I am the light

She’s gonna fuck you up.

Oṃ jayantī mangala kālī bhadrakālī kapālinī. Durgā ksamā śivā dhātrī svāhā svadhā namō’stu‍tē

You can’t get away. She’s taking it all away. Faithful unto her, I stand alone. You will get nothing you want, no power to be had- strip you of your carnal filth and maggot filled mind- you wear the locks of hell, be thankful she noticed. She’s not the mother you hoped she would be, sexy and yet ugly, angry and yet wise. Cry, she’s not listening. She hears something else. Bled but not fed, eat shit and die. Kali is Kali and there’s nobody else. You want pretty and clean. You want comfort and nipples. You’re getting rocks down your throat, you’re getting drug to the bottom. Headless and paralyzed, starved and rejected. She’s not the one you imagined. She’s a celibate whore, she’s a virgin in white. She’s the hole in your ass, she knows everything. In and out. In and out. In and out. In and out. Shes going to spit you out in the sink. She’s going to split you open on your dime. She’s going to turn you inside out like you’re reversible. Take a look inside at the cunt who wears no underwear.
That’s right, it’s all about me and my curvy headless body. I’m not immune to nightime. A sinking moon doesn’t sing bedtime songs and a sharpened boomerang can’t stop itself from coming back to its impotent thrower. She’s not letting you off her hook, she’s not changing your dimensions. Sit and listen to what you’ve done, smell the foul mess you’ve made. Her face isn’t black, her tongue isn’t lusting, her letters are the message in between the lines you don’t see or hear. And I really don’t know, I’m just doing my thing….Kali is a widow because the man is always dead. Kali is a junkie because the knot is always aching. Kali is a wall because there is never a door without her.

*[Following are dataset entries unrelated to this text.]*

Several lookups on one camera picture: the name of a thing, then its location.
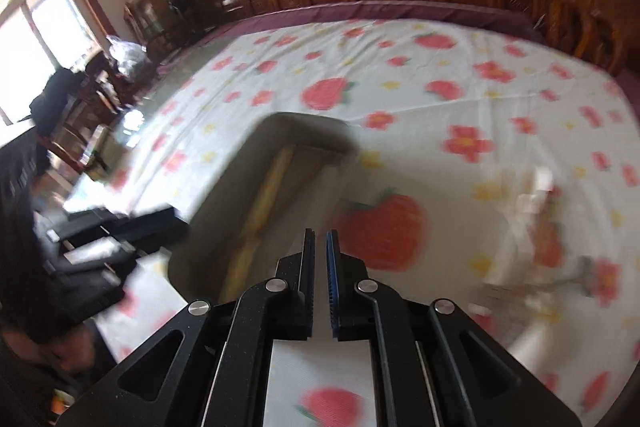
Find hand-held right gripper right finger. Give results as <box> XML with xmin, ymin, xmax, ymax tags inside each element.
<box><xmin>326</xmin><ymin>229</ymin><xmax>584</xmax><ymax>427</ymax></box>

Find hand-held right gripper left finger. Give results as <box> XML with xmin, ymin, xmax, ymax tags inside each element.
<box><xmin>57</xmin><ymin>227</ymin><xmax>317</xmax><ymax>427</ymax></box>

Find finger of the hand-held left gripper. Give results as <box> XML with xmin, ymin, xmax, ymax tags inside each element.
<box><xmin>60</xmin><ymin>251</ymin><xmax>140</xmax><ymax>282</ymax></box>
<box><xmin>100</xmin><ymin>205</ymin><xmax>190</xmax><ymax>254</ymax></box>

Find rectangular metal tin box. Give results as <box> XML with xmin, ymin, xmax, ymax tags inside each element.
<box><xmin>169</xmin><ymin>111</ymin><xmax>357</xmax><ymax>309</ymax></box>

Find beige fork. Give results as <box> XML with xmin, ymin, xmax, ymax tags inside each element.
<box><xmin>500</xmin><ymin>257</ymin><xmax>552</xmax><ymax>304</ymax></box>

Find beige spoon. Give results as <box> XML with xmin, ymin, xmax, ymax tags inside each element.
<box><xmin>492</xmin><ymin>166</ymin><xmax>557</xmax><ymax>258</ymax></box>
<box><xmin>510</xmin><ymin>322</ymin><xmax>552</xmax><ymax>359</ymax></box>

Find metal spoon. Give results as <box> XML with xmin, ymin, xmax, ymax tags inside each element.
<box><xmin>545</xmin><ymin>257</ymin><xmax>597</xmax><ymax>296</ymax></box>

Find wooden dining chair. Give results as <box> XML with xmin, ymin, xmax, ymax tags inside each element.
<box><xmin>37</xmin><ymin>57</ymin><xmax>132</xmax><ymax>174</ymax></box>

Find black bag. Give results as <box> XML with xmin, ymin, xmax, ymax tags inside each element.
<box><xmin>30</xmin><ymin>69</ymin><xmax>87</xmax><ymax>124</ymax></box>

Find clear plastic bag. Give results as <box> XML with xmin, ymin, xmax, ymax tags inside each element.
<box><xmin>106</xmin><ymin>34</ymin><xmax>154</xmax><ymax>76</ymax></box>

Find stacked cardboard boxes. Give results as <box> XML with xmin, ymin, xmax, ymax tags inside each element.
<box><xmin>145</xmin><ymin>0</ymin><xmax>197</xmax><ymax>38</ymax></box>

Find strawberry flower printed tablecloth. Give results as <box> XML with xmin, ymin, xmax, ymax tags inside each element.
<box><xmin>95</xmin><ymin>18</ymin><xmax>640</xmax><ymax>427</ymax></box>

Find long purple sofa cushion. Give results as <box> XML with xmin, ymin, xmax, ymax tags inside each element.
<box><xmin>165</xmin><ymin>0</ymin><xmax>549</xmax><ymax>58</ymax></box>

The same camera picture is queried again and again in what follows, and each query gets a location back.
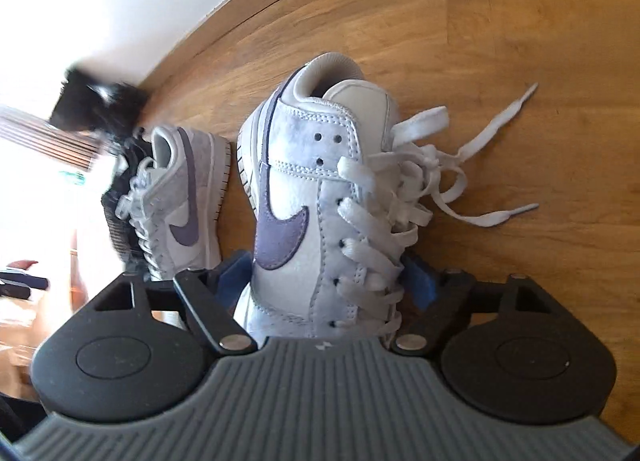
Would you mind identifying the brown striped panel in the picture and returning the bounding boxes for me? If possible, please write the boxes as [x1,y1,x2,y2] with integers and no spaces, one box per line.
[0,104,98,172]

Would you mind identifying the white purple sneaker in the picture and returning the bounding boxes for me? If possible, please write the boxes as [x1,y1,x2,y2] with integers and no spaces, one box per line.
[235,54,541,342]
[116,126,233,283]

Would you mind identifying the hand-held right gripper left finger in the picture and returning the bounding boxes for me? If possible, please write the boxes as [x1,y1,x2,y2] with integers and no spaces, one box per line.
[92,250,257,358]

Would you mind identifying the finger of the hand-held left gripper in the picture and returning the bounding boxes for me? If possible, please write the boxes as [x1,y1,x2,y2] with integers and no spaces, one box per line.
[0,271,51,301]

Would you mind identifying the black mesh sneaker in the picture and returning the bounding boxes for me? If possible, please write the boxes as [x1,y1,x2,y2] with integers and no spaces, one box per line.
[100,134,156,276]

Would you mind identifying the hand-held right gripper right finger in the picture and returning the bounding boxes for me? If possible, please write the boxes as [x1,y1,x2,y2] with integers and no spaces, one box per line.
[390,251,556,357]

You’re praying to her and you hope she hears. You want out. You want in. Make up your mind. A body with no head. A mind without a heart. Sucking dying fish, blank faced and squirmy. Stuck in her sticky blubber. Don’t call me Kali. Don’t call me goddess.
Stop whining and do it yourself.

From the floor of your pit, there hasn’t been sunlight in years, looking up but no one is coming. It’s all about leases and numbers and giants that make more. It’s about losers with halos frisking the visitors at the morgue. Useless flat footed child of Satan, good luck making ends meet when you get to my world.

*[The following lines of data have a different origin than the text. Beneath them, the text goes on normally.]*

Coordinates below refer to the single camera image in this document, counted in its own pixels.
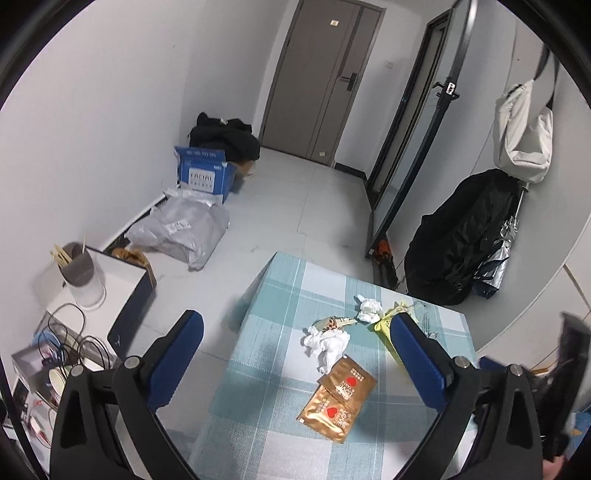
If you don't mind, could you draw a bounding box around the grey plastic mailer bag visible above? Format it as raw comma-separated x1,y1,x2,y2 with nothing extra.
124,187,230,271

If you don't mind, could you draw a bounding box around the small white tissue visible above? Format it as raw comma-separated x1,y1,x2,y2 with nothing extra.
353,294,382,324

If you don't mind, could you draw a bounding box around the grey cup with chopsticks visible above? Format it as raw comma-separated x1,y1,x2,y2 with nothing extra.
65,263,106,309

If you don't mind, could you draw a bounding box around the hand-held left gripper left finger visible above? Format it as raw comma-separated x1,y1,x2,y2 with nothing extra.
50,309,206,480

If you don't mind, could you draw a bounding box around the white bowl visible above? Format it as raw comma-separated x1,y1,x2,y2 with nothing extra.
46,364,75,402

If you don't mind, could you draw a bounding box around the brown cardboard box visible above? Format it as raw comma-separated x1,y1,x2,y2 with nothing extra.
228,157,257,178

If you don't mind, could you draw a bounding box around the orange black tool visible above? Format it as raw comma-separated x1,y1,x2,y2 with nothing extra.
374,235,398,289

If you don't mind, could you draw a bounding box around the black framed glass door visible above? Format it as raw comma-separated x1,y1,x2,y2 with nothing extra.
365,0,481,259

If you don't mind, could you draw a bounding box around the blue cardboard box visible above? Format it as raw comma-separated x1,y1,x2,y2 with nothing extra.
174,145,236,204

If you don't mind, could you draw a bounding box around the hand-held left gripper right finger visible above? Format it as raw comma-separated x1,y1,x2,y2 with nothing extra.
389,313,546,480

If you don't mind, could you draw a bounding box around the black backpack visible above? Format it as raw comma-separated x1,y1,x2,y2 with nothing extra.
404,168,527,305

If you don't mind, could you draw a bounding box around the silver folding umbrella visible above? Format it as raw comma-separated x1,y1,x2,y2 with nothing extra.
471,185,527,301

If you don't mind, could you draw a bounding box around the black cable tangle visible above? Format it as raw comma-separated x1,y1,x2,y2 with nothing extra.
34,302,121,370

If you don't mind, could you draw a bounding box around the small snack wrapper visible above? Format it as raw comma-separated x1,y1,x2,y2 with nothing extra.
308,316,356,334

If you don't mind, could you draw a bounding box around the black glass door handle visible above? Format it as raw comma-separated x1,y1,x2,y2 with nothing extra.
431,79,460,99

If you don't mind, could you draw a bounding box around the black clothes pile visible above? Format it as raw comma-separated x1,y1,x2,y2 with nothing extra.
188,112,262,162

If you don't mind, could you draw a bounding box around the white fabric bag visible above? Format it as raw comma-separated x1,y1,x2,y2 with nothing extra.
492,78,554,184

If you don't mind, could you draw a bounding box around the brown sachet with red heart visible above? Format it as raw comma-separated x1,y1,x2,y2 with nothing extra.
296,384,358,444
318,355,376,411

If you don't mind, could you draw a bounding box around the grey brown door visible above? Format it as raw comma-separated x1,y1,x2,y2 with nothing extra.
259,0,384,169

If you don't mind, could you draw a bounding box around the white shoebox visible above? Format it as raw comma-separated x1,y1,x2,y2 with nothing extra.
39,247,158,352

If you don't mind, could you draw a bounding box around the yellow plastic bag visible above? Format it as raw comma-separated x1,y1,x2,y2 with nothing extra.
372,299,439,365

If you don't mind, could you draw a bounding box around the grey box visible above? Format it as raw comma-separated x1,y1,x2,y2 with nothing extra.
10,344,54,386

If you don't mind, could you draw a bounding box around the large white tissue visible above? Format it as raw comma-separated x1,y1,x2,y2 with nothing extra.
302,328,352,374

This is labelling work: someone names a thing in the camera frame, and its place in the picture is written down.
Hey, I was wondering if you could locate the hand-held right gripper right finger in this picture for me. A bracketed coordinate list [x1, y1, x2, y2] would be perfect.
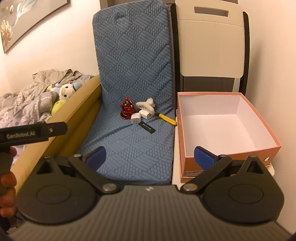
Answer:
[180, 146, 269, 195]

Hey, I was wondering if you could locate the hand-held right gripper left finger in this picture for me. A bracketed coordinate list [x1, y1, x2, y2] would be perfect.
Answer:
[35, 146, 121, 195]

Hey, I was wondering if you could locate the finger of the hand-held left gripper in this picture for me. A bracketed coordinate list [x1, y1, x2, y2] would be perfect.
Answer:
[37, 122, 68, 141]

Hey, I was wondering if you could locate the fluffy white hair claw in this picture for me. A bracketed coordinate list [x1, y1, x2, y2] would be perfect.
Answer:
[136, 98, 156, 112]

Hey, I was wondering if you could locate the person's left hand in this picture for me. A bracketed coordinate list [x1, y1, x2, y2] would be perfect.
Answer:
[0, 147, 18, 217]

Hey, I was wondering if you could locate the yellow green plush toy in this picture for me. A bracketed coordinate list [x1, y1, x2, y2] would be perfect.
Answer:
[51, 100, 67, 115]

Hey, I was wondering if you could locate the grey patterned blanket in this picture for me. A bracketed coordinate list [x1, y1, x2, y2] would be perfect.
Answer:
[0, 69, 95, 123]

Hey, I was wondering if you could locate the white duck plush toy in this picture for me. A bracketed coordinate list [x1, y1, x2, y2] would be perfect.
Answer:
[59, 84, 75, 100]

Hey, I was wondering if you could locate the red devil figurine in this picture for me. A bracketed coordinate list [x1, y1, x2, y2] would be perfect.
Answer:
[120, 97, 137, 120]

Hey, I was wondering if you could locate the black flat stick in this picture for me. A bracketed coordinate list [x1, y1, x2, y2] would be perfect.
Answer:
[139, 122, 155, 134]

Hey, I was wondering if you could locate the blue textured cushion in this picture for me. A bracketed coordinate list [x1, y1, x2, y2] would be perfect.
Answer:
[76, 0, 178, 186]

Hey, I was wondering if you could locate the yellow handled screwdriver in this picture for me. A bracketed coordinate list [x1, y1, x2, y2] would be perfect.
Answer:
[153, 112, 178, 126]

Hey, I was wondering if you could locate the framed wall picture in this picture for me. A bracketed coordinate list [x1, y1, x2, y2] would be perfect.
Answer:
[0, 0, 71, 54]

Corruption and a long long time ago we met. Seduction and a long long rope with your name. You hung yourself because I let you. It’s me. It’s all me…two wrongs do make a right and that’s Kali…and so I never lift a finger. I never do a thing. I just spin the wheels of your fear with my miraculous mind, a mind mounted and golden. Her maya of your thoughts -thoughts you thought were yours-are her weapons against you. Mind is eternal and so sooner or later you’ll need to stop blaming me. I am not confined by your rules and ideas of me. I am not confined by pretense and the need for survival.
I’ll do it my way.

We came out of her mouth and her throat swallows the void. it’s hopeless without her stomach to stop it. Face the projection and scream into the light. Always pregnant, don’t go there alone. I am waiting, always waiting for a tap on my silver web, deadly as always, as bright and devouring as a less heavenly Venus. There is only one of Her.

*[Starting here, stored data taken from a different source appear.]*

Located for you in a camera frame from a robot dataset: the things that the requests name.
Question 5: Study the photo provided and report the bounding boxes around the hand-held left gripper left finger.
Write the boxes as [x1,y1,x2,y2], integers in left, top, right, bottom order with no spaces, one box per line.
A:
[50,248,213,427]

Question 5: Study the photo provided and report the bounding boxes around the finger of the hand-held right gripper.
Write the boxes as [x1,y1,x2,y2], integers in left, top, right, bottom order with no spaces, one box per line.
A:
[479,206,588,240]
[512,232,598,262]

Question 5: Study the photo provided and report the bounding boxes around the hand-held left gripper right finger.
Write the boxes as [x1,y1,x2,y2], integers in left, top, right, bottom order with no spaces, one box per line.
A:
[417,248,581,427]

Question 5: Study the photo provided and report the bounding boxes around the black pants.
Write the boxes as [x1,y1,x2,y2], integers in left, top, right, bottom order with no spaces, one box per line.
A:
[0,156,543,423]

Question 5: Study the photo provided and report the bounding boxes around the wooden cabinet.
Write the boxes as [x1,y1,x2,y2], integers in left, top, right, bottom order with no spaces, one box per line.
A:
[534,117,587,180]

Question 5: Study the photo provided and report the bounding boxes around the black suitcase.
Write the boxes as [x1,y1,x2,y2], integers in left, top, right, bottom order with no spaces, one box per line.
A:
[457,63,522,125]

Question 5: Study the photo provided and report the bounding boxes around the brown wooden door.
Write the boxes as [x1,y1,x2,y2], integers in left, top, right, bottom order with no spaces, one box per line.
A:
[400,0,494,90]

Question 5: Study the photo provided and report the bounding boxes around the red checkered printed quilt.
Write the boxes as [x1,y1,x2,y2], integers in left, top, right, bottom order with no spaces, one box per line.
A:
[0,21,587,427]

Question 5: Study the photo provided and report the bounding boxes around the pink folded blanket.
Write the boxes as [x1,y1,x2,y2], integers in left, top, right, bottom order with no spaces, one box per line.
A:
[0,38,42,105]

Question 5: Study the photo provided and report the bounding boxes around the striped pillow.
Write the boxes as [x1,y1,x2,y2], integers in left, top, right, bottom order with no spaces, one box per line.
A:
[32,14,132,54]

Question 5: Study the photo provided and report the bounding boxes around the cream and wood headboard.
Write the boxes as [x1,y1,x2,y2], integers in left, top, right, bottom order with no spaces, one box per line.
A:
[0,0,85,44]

Don’t lose sight of the wandering star. The blackness of darkness forever….

I am the light.

Sharada Devi

24 thoughts on “I am the light”

  1. TARA DEVI WRITES:
    Dear Sharada Devi,
    I regret how disappointing it is with individuals not owning up to their commitments as it junks up the entire thing for everyone and seeing how more and more how there is so much to clean up and how people are not even willing to be responsible for cleaning up their actions, energic messes, and keep going around junking up the delicate holy energies and it’s such a battlefield these days and yet people keep junking up the holiness and the purity and it’s lonely to witness this and the cycle goes on and on and yes tiresome for sure….
    dead dead dead meeting more of the same — my breath is caught in my chest like a knot of festering of others stuff and when I speak the truth I’m forever meet with others fear and I carry it and tell others something to sooth them and this knot is a great sloth of energy that is puke green snot and old and not mine and yet it is here right around my heart. A weighted thing and a huge weighted effort to carry it and I find myself wanting to go away away to sound and leave all this crazy thing and then it is so beyond whatever all the others who are so buried in their fear and their hearts are just like mine and it keeps going this weighted thing and we carry it till our death bed that final thing that cannot be put aside and there are no I’ll do that later. And she will come no matter what and she’ll take your head no matter what even if you offer it yourself on a jeweled tray she still make you surrender surrender to the fear and suffering and she will bring you to your knees begging at her feet for her to take your head and she’ll laugh and smile as she proceeds to pierce you to the core and remove that weighted fleshy emotional parasite you’ve covered your heart with since your first breath. And the surrender will kill you and it will burn every cell of your being and her heat and her blood will become a boil in your stagnant dead hungry ghost blood and this dead blood of yours will rot rot and stink your breath and then the blood will be a rage and it’s up to you how you want this rage to go — Are you a burning inferno of transmutation or are you a damp match barely able to function? And this blood is tainted tainted from histrionics that are other worldly and like the moon soft and everything within a living rainbow and we forget our angel wings and the crude blood is all a cosmic suffering and you need the heat to get it out and it’s an SOS kind situation and kind of world now. And so how how to break on through when there is no one here breaking through this misery and we let this blood filled with haunts and ghosts and we stay in a stupor thinking this is life and she stands there jingling a large ring with many keys and hands you a key from her ring ceremoniously and you and her have been here before, her playful anger is a love bite as she slaps the key with her hand hard against your whole being and you know just how to use it and you feel the vibration of cracking sound raging and burning all around you and which lock it goes to this time.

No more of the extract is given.